Site Reliability Engineer / DevOps Engineer
Hybrid – Dallas , TX
Fulltime
About the role
Looking for a Site Reliability Engineer / DevOps Engineer to help operate and evolve a large, cloud-heavy production environment. You’ll work across Linux infrastructure, cloud platforms, CI/CD pipelines, container orchestration, and infrastructure-as-code, with a meaningful portion of your day-to-day involving AI-assisted authoring of infrastructure code and configuration.
This is a hands-on role on a small onshore team that collaborates closely with a larger offshore team.
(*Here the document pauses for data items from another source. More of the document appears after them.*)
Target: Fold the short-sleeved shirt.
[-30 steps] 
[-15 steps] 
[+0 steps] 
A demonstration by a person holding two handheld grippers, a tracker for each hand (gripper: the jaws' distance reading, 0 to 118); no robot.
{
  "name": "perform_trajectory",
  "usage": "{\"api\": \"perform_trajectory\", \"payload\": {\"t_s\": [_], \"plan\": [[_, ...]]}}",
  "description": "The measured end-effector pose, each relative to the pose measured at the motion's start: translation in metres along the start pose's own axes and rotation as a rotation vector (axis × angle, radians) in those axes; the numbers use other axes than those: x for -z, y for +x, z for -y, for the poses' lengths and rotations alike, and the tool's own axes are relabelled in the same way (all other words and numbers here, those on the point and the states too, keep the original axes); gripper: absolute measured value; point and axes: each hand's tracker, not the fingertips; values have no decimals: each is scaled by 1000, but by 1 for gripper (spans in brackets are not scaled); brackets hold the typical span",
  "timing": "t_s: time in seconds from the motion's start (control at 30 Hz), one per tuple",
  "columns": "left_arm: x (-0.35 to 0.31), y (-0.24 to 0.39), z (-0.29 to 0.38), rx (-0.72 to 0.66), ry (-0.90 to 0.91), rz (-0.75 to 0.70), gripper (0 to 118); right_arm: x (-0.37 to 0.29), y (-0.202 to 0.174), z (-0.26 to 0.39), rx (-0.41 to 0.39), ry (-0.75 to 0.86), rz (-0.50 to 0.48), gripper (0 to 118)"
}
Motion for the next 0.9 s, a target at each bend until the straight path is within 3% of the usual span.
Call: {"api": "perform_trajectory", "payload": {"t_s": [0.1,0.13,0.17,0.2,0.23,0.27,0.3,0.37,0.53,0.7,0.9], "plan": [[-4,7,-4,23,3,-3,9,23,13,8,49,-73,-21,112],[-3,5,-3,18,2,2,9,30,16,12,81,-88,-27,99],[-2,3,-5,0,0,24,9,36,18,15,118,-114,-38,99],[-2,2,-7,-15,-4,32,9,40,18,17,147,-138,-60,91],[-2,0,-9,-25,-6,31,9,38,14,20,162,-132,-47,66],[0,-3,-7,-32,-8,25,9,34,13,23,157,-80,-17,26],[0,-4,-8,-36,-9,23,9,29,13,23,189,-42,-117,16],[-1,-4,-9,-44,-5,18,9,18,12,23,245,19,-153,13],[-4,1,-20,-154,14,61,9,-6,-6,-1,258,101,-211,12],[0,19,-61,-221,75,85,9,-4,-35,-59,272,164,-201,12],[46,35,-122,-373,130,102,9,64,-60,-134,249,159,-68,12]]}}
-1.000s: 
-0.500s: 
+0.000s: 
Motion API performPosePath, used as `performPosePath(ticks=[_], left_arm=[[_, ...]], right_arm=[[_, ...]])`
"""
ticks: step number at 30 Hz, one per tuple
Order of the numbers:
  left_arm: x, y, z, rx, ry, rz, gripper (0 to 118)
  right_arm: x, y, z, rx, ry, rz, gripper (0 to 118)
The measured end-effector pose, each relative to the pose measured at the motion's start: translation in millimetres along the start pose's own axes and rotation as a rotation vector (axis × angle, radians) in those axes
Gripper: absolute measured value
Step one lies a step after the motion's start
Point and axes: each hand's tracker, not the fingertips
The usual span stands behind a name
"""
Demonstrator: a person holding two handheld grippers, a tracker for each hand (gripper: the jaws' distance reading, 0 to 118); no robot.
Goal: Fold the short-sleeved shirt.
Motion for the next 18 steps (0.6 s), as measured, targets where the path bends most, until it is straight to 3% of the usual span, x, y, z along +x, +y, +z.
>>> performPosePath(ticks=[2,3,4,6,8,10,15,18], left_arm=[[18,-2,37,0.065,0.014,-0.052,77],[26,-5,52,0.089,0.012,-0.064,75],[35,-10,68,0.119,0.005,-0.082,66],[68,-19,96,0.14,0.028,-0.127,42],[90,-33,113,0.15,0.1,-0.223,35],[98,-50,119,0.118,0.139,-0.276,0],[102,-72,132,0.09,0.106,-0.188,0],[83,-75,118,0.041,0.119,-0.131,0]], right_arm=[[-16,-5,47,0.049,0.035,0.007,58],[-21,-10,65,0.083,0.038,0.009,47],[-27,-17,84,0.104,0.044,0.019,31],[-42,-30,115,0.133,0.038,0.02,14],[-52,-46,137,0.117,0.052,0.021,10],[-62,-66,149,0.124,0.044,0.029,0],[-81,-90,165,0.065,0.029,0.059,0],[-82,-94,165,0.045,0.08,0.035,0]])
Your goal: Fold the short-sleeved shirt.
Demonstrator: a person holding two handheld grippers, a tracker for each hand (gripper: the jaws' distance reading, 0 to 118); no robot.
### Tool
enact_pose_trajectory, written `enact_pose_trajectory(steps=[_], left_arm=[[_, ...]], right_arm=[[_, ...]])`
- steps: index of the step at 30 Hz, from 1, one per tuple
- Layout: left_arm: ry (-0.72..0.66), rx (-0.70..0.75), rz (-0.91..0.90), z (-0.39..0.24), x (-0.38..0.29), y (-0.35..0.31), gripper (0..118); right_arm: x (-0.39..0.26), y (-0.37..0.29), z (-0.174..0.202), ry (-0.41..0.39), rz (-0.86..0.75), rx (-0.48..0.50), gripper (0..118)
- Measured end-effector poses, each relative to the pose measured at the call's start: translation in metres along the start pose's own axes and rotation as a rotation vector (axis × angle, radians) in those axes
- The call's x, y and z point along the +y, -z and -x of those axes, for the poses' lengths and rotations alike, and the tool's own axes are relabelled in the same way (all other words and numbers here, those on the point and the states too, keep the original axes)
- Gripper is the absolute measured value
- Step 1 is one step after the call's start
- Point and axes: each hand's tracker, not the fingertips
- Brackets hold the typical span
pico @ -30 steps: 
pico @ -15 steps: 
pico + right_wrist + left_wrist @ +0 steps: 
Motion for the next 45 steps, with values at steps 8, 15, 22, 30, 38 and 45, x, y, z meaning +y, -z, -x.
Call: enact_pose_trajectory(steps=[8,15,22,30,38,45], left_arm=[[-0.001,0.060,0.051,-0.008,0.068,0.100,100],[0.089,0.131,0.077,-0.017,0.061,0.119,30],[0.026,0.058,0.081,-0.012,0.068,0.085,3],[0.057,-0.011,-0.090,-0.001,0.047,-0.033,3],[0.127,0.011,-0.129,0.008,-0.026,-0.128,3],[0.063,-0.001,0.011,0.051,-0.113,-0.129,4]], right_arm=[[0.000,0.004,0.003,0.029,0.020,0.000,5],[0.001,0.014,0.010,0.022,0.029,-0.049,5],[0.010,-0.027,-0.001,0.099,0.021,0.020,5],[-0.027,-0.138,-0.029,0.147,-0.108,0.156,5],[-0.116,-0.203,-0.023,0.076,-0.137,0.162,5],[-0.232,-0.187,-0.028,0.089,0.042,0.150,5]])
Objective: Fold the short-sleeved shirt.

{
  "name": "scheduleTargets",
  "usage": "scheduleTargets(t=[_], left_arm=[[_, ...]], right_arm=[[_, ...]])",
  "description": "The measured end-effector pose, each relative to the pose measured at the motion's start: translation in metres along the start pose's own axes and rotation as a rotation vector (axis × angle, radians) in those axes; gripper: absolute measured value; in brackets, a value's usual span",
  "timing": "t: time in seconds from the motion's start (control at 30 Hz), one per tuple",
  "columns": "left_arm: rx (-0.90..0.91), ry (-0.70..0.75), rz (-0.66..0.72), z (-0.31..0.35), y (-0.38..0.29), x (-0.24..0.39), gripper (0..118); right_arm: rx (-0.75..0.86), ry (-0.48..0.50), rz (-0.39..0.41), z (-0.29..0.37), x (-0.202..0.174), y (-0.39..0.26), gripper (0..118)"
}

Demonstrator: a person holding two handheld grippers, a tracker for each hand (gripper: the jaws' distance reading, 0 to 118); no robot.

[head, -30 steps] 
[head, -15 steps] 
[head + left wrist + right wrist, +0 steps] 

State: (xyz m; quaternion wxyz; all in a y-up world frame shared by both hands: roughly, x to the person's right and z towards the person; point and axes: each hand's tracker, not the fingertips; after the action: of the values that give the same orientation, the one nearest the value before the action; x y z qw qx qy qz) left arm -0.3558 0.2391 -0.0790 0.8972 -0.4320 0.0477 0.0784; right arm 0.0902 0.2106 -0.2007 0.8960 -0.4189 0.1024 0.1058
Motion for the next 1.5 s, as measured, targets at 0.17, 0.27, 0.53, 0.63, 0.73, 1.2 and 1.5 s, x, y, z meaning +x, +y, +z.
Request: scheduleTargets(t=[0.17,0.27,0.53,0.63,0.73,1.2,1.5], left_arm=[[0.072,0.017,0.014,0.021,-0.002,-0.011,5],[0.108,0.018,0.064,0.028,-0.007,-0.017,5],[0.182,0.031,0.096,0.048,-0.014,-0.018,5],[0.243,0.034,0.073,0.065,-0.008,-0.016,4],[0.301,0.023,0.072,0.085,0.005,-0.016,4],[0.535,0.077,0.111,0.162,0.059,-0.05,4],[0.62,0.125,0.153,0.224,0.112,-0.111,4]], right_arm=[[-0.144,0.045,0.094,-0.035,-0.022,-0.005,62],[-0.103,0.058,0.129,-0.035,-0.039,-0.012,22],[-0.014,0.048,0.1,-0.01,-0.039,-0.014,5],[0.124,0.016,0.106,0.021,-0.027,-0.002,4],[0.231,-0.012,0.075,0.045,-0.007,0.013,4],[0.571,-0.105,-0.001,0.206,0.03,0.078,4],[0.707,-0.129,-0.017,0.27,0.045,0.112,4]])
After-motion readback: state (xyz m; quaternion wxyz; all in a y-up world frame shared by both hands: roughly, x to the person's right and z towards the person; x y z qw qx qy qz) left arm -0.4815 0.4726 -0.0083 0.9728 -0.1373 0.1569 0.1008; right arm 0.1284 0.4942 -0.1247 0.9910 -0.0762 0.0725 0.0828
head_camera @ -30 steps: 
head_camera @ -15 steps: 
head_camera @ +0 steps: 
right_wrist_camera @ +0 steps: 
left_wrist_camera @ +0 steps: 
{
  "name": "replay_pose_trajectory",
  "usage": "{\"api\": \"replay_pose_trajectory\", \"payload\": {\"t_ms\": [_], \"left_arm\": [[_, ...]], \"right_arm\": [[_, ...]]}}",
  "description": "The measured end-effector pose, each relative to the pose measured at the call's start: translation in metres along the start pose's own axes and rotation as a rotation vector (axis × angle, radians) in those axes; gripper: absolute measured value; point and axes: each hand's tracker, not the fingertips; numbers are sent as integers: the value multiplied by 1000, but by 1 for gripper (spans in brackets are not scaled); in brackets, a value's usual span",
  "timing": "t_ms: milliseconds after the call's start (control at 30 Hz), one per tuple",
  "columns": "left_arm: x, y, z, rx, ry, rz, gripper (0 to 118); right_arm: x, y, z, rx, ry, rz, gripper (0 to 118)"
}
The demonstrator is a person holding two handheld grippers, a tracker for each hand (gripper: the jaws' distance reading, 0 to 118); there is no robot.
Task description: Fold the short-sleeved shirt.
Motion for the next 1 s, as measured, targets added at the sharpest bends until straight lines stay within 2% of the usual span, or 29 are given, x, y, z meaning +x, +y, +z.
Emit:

You’ll need to be self-directed, comfortable owning problems end-to-end, and able to work productively across time zones.
What you’ll do
- Build and maintain infrastructure across Azure (primary) and AWS
- Author and maintain infrastructure-as-code using Terraform, following team conventions for module structure, naming, and lifecycle
- Write and operate configuration management automation using Ansible, Chef, or similar tools
- Design, build, and maintain CI/CD pipelines for application and infrastructure delivery
- Operate container workloads on Kubernetes, including troubleshooting, scaling, and lifecycle management
- Use AI coding tools to produce IaC and configuration that is consistent, standards-compliant, and reviewable
- Contribute to observability and instrumentation across the environment
- Participate in incident response and on-call coverage
- Collaborate asynchronously with a globally distributed team
Required
- Experience administering Linux servers in production
- Hands-on experience with a major cloud platform (Azure or AWS)
- Experience with infrastructure-as-code and/or CI/CD platforms (Terraform, ARM, CloudFormation, Jenkins, GitLab CI, or similar)
- Hands-on experience with Docker and Kubernetes
- Demonstrated experience using AI or LLM coding tools (such as Claude Code, Copilot, or Cursor) to produce production-quality infrastructure code or configuration. You should be able to walk us through a real example of what you built, the standards you followed, and how you reviewed the output
- Strong written communication and the ability to operate independently
What you’ll work with
Here’s the environment you’ll be working in. The more of these you’ve worked with, the faster you’ll find your footing.
- Cloud footprint across Azure and AWS, with active migration work between them
- Infrastructure-as-code in Terraform, alongside some ARM and CloudFormation
- Configuration management with Ansible and Chef
- Python and Bash for automation and tooling
- MySQL, PostgreSQL, and NoSQL stores in production
- Observability and instrumentation work, including OpenTelemetry
- Daily collaboration with teammates across time zones
How we work
You’ll be part of a small onshore team working closely with a larger offshore team. Some off-hours collaboration is expected. We need someone who can structure their own work, push problems forward without hand-holding, and communicate clearly in writing across time zones.
Incident response is part of the role. The on-call expectations aren’t a strict rotation, but when critical issues require hands-on attention, we’ll need you available.